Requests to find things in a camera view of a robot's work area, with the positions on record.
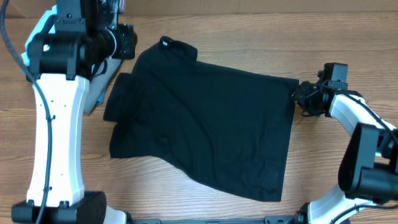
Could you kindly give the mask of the black t-shirt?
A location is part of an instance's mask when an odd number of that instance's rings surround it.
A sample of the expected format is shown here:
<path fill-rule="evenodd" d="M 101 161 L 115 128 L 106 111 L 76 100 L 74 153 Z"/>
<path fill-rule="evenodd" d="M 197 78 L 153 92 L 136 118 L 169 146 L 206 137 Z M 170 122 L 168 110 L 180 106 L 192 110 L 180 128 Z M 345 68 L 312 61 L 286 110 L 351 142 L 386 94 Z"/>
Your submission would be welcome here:
<path fill-rule="evenodd" d="M 103 116 L 111 157 L 158 157 L 216 190 L 280 201 L 299 81 L 197 57 L 163 36 L 118 75 Z"/>

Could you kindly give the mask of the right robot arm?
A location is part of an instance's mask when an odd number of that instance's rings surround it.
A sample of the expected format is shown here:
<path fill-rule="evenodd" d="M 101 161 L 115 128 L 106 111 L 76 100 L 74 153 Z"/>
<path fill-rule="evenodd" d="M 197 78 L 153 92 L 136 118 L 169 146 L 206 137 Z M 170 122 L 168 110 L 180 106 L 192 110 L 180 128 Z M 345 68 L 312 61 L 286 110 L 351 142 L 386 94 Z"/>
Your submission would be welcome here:
<path fill-rule="evenodd" d="M 326 63 L 318 81 L 302 82 L 293 98 L 303 117 L 325 115 L 337 120 L 350 136 L 338 171 L 338 183 L 322 198 L 307 202 L 292 223 L 349 223 L 371 208 L 393 210 L 397 201 L 397 128 L 384 121 L 346 82 L 348 66 Z"/>

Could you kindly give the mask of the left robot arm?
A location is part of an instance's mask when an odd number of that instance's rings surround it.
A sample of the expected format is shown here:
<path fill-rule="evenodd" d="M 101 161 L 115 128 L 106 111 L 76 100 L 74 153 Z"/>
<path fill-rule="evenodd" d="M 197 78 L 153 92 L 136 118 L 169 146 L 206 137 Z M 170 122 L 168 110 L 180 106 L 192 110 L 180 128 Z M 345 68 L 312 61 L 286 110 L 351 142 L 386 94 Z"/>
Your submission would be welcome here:
<path fill-rule="evenodd" d="M 34 168 L 16 223 L 131 223 L 81 176 L 81 130 L 89 93 L 102 92 L 120 61 L 133 59 L 137 36 L 118 21 L 123 0 L 58 0 L 38 21 L 16 61 L 33 84 Z"/>

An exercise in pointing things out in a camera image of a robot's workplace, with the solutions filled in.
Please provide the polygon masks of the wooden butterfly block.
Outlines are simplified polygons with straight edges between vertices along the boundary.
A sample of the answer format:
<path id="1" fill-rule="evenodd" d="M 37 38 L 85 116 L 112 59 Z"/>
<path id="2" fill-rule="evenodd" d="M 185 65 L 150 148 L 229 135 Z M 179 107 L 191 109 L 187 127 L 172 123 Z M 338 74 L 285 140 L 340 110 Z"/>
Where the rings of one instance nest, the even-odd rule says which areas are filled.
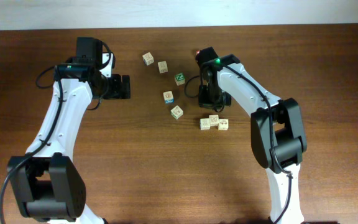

........

:: Aim of the task ::
Reproduce exactly and only the lines from the "Please provide the" line to the last line of the records above. Do not carry over any pictures.

:: Result below ::
Please provide the polygon masks of the wooden butterfly block.
Outlines are simplified polygons with straight edges between vertices along the boundary.
A sample of the answer format:
<path id="1" fill-rule="evenodd" d="M 37 38 L 85 116 L 112 59 Z"/>
<path id="2" fill-rule="evenodd" d="M 185 65 L 150 148 L 229 135 Z M 179 107 L 191 109 L 187 127 L 172 123 Z M 338 74 L 285 140 L 340 110 Z"/>
Where the rings of one instance nest, the even-odd rule says which areas are filled.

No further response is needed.